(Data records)
··········
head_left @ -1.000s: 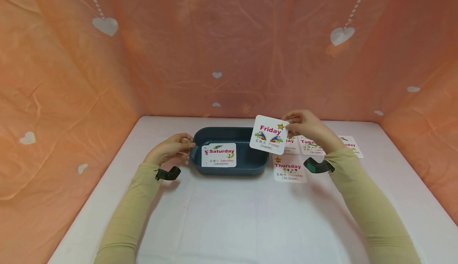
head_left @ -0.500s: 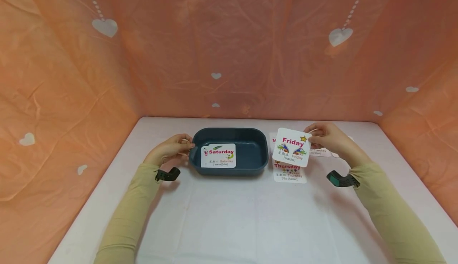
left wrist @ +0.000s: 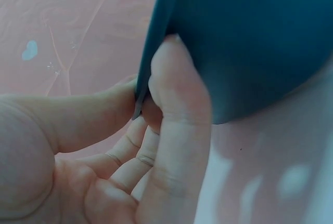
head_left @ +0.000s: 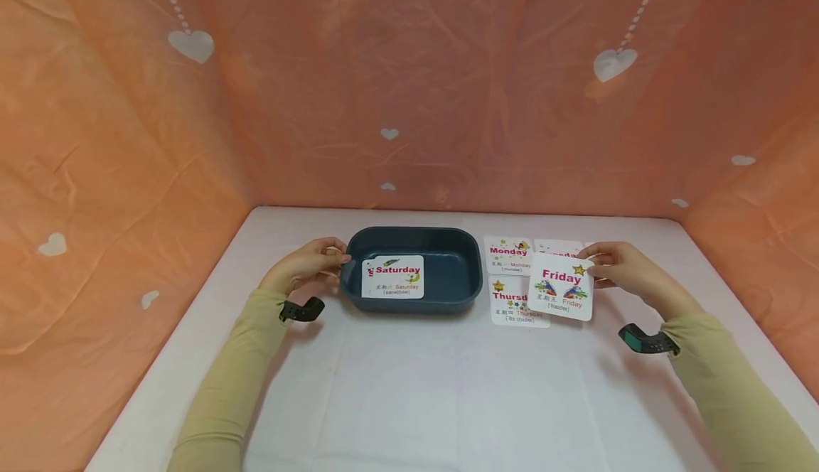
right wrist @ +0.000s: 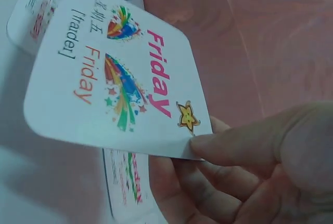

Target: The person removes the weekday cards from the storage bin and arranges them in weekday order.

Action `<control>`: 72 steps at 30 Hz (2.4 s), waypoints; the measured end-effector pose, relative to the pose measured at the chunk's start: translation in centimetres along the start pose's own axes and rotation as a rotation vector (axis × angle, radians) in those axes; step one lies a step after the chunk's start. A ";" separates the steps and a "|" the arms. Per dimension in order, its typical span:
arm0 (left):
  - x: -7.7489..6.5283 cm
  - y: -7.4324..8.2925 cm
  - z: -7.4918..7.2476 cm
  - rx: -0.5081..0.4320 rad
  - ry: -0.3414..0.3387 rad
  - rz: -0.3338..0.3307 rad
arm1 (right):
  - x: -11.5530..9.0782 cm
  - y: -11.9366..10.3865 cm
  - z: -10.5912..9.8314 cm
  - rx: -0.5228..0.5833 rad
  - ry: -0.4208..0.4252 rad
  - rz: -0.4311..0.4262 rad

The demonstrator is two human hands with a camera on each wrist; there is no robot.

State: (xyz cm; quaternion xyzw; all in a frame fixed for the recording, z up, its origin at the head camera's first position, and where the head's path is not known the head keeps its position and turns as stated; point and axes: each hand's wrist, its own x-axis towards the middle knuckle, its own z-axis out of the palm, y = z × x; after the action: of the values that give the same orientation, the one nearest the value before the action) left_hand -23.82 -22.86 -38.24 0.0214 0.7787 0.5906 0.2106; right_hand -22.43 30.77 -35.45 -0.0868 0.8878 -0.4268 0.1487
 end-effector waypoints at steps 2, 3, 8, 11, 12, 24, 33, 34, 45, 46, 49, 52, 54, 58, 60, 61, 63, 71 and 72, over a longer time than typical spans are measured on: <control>0.0 0.1 0.1 0.000 -0.002 0.005 | -0.1 0.5 -0.3 -0.008 -0.010 0.014; 0.0 0.1 0.1 0.004 -0.002 0.007 | -0.1 0.7 -0.4 -0.008 -0.014 0.024; 0.0 0.2 0.2 0.013 -0.001 0.012 | -0.1 2.1 -1.0 -0.014 -0.046 0.069; 0.0 0.1 0.2 0.011 0.000 0.012 | -0.1 2.9 -1.2 -0.009 -0.054 0.072; 0.0 0.1 0.2 0.011 0.000 0.010 | -0.1 3.2 -1.2 -0.004 -0.055 0.075; 0.0 -0.1 0.2 -0.002 0.009 -0.002 | 0.1 4.8 -0.8 0.008 -0.041 0.146; 0.0 -0.1 0.2 -0.018 0.010 -0.001 | 0.3 5.0 -0.2 -0.062 -0.019 0.125; 0.0 -0.1 0.2 -0.018 0.011 -0.002 | 0.3 5.1 -0.1 -0.069 -0.018 0.121; 0.0 0.0 0.2 -0.001 0.030 -0.010 | 0.7 5.0 0.5 -0.185 0.024 0.086; 0.0 0.0 0.2 -0.001 0.031 -0.011 | 0.7 5.0 0.6 -0.193 0.028 0.083; -0.1 0.1 0.2 -0.004 0.036 -0.019 | 0.7 4.8 0.7 -0.200 0.034 0.086; -0.1 0.1 0.3 -0.007 0.038 -0.022 | 0.7 4.7 0.8 -0.201 0.040 0.109; -0.1 0.1 0.3 -0.009 0.033 -0.018 | 0.7 4.7 0.9 -0.203 0.044 0.122; -0.1 0.1 0.3 -0.011 0.024 -0.018 | 0.7 4.8 1.0 -0.224 0.067 0.119; -0.1 0.1 0.3 0.002 0.021 -0.015 | 0.7 5.0 1.0 -0.226 0.085 0.110; 0.0 0.1 0.3 0.008 0.019 -0.013 | 0.7 5.1 1.0 -0.231 0.097 0.103; 0.1 0.0 0.2 0.021 0.014 -0.011 | 0.7 5.3 0.9 -0.226 0.118 0.103; 0.1 0.1 0.2 0.011 0.003 -0.011 | 0.9 5.9 0.9 -0.234 0.142 0.109; 0.0 0.1 0.2 0.010 0.001 -0.006 | 0.9 5.9 0.9 -0.238 0.145 0.106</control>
State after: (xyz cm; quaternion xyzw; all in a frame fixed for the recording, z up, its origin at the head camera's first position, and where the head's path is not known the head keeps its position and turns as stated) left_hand -23.81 -22.65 -38.20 0.0201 0.7819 0.5860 0.2119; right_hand -23.12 33.59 -40.77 -0.0258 0.9438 -0.3153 0.0954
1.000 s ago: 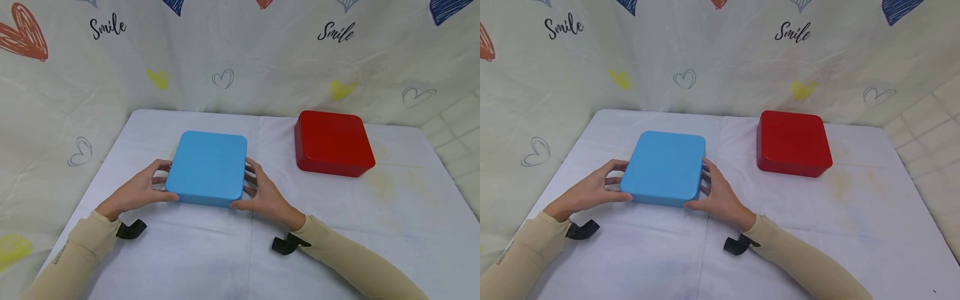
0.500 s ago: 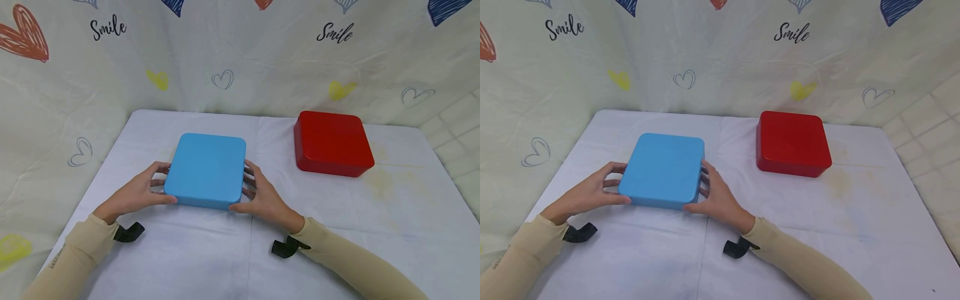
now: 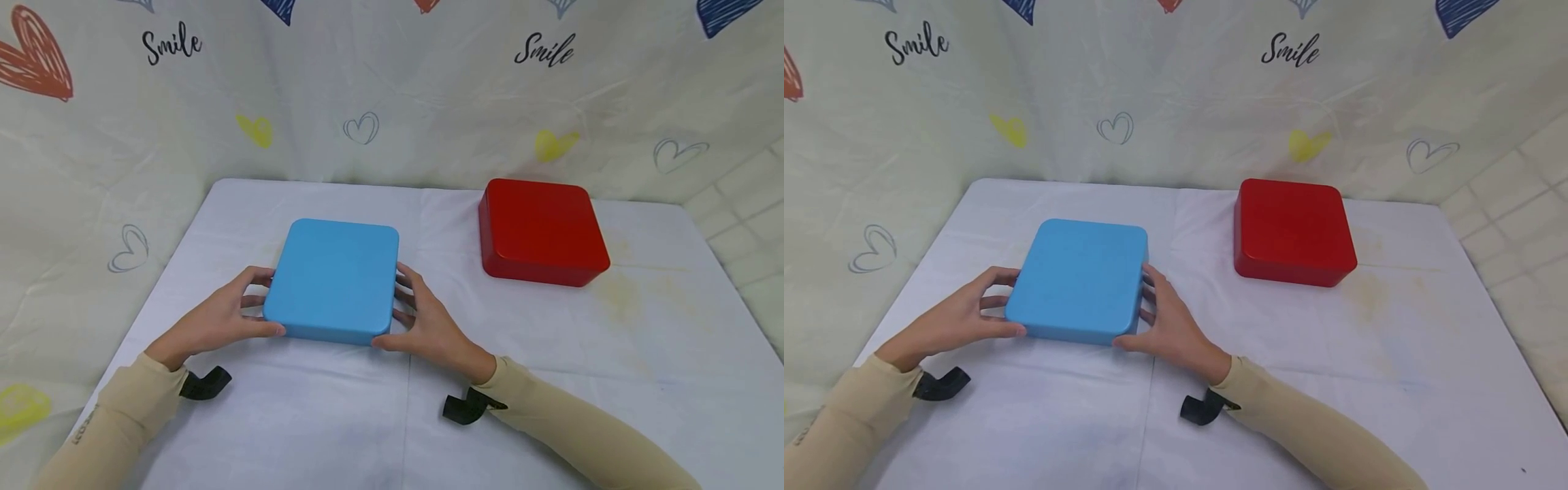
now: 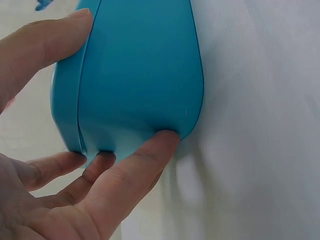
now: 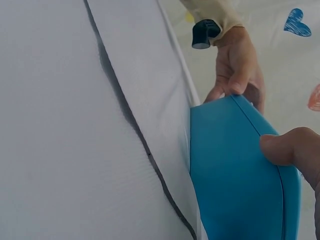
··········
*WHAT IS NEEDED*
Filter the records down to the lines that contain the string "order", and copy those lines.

*RESULT OF THIS EXERCISE*
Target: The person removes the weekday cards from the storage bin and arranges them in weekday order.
Action `<control>`: 72 steps at 30 Hz (2.4 s), waypoints; the measured end-effector pose, relative to the pose measured at the chunk's start: translation in centimetres along the start pose's own axes and rotation as a rotation vector (axis × angle, radians) in those axes; step one lies a step after the chunk's start. A ";" separates the steps and a "|" the arms. Per dimension in order, its typical span:

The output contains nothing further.